ReasoningBank: Giving Agents a Memory That Actually Learns from Mistakes

Agents are getting good at navigating web pages, fixing code, and handling complex workflows. But here’s the dirty secret: most of them don’t learn from their mistakes after they’re deployed. They treat every new task like a blank slate, repeating the same errors and discarding hard-won insights.

Google Cloud’s research team just dropped a paper at ICLR that tackles this head-on. ReasoningBank is a memory framework that doesn’t just store what happened — it distills why things worked or failed into reusable reasoning patterns. And yes, it actually uses failures as teaching moments, which is more than most existing approaches bother to do.

The problem with current agent memory

Most agent memory systems today fall into two camps. One camp saves exhaustive logs of every action taken — Synapse’s trajectory memory is a good example. The other camp documents workflows only from successful attempts, like Agent Workflow Memory.
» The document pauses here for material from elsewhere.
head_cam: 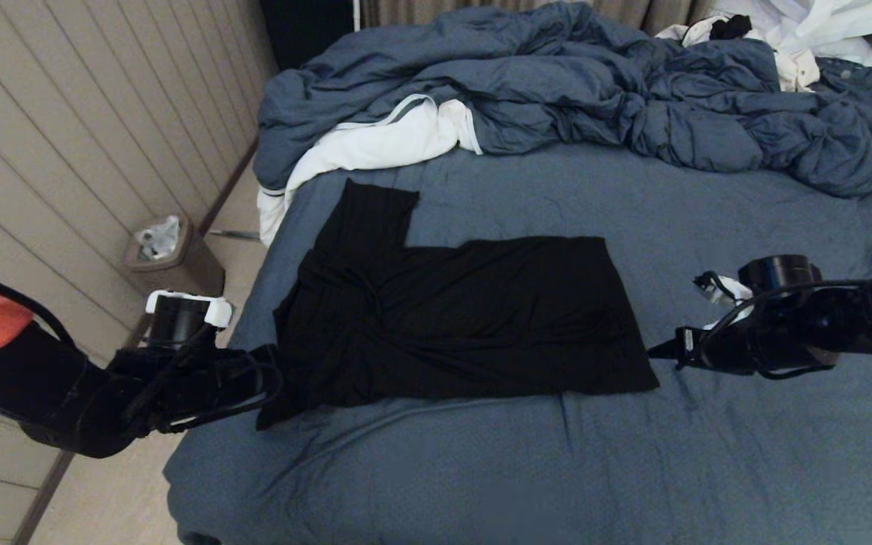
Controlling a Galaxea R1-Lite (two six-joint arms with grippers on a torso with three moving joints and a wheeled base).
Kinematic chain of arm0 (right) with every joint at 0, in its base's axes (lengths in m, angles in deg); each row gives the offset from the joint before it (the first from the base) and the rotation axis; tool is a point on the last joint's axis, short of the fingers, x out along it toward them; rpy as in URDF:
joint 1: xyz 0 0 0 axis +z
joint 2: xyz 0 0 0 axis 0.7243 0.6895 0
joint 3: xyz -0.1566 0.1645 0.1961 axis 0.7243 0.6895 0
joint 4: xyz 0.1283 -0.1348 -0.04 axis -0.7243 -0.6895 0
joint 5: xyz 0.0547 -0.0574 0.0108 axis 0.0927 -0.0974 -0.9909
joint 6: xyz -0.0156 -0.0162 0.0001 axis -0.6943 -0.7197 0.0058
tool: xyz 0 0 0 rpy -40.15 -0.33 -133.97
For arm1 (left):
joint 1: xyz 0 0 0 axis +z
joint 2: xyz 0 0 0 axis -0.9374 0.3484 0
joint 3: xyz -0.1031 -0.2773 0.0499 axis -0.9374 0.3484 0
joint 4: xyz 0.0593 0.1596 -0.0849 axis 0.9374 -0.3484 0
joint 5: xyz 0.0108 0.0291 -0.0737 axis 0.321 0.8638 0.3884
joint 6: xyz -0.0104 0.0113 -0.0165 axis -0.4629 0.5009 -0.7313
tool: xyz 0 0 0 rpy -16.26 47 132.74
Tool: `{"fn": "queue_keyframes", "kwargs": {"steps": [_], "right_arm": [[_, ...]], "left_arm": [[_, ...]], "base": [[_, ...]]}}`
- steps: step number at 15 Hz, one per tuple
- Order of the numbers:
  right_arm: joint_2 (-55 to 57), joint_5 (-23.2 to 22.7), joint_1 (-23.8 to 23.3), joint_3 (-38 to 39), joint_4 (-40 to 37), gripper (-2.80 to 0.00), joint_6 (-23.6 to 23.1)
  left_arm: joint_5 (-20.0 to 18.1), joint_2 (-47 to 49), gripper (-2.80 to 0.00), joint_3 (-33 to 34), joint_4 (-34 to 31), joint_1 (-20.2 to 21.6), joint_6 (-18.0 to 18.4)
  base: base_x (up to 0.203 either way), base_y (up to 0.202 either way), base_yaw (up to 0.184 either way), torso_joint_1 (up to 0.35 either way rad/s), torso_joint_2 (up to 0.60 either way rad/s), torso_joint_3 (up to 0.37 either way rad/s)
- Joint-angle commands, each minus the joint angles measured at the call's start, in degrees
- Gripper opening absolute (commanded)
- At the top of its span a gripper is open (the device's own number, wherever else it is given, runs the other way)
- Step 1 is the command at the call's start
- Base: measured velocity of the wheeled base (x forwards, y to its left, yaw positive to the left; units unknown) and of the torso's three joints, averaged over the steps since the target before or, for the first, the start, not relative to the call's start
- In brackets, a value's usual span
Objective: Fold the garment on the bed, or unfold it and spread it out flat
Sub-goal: Fold the black T-shirt
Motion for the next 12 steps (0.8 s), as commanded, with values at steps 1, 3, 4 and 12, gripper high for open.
{"fn": "queue_keyframes", "kwargs": {"steps": [1,3,4,12], "right_arm": [[2.9,-0.1,0.4,-0.2,0.0,0.00,0.0],[2.9,-0.1,0.7,0.5,0.0,0.00,0.4],[3.2,-0.1,1.3,0.8,0.0,0.00,0.5],[7.0,0.3,5.4,1.2,5.3,0.00,5.6]], "left_arm": [[2.8,3.7,0.00,-0.2,3.7,-0.1,-0.3],[2.8,3.7,0.00,-0.3,3.8,-0.1,-0.3],[2.8,3.7,0.00,-0.3,4.0,-0.1,-0.3],[2.7,3.1,0.00,-0.3,4.2,-0.1,-0.5]], "base": [[0.000,0.000,0.000,0.000,0.00,0.000],[0.000,0.000,0.000,0.000,0.00,0.000],[0.000,0.000,0.000,0.000,0.00,0.000],[0.000,0.000,0.000,0.000,0.00,0.000]]}}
Both have serious blind spots. Recording every click and keystroke gives you a firehose of data but no strategic insight. You end up with a detailed history of what happened, but no understanding of why that approach worked or what general principle to apply next time. And by only learning from wins, you’re ignoring a goldmine of information — your own failures. Real learning, whether for humans or AI, comes from screwing up and figuring out why.

How ReasoningBank works

The core idea is refreshingly practical. Instead of storing raw action logs, ReasoningBank creates structured memory items with three components: a title (what’s this about?), a description (brief summary), and content (the actual reasoning steps or decision rationales).

Here’s the workflow loop:

Before an agent acts, it queries the ReasoningBank for relevant memories. It then interacts with the environment. After the action, an LLM acts as a judge to self-assess the trajectory — extracting success insights or failure reflections. Notably, the paper found that this self-judgment doesn’t need to be perfectly accurate. The system is robust against noise, which is good because LLMs aren’t exactly known for perfect self-evaluation.

From each trajectory, the agent distills workflows and generalizable insights into new memories. For now, these get appended directly to the bank. The authors acknowledge more sophisticated consolidation strategies could come later, but the simple approach already works well.

Learning from failure is the real differentiator

This is where ReasoningBank stands apart. Most workflow memory systems only process successful runs. ReasoningBank actively analyzes failures to extract counterfactual signals and pitfalls.

Consider the difference. A naive system might learn: “Click the ‘Load More’ button.” A ReasoningBank-powered agent, after failing to load more content, might learn: “Always verify the current page identifier first to avoid infinite scroll traps before attempting to load more results.”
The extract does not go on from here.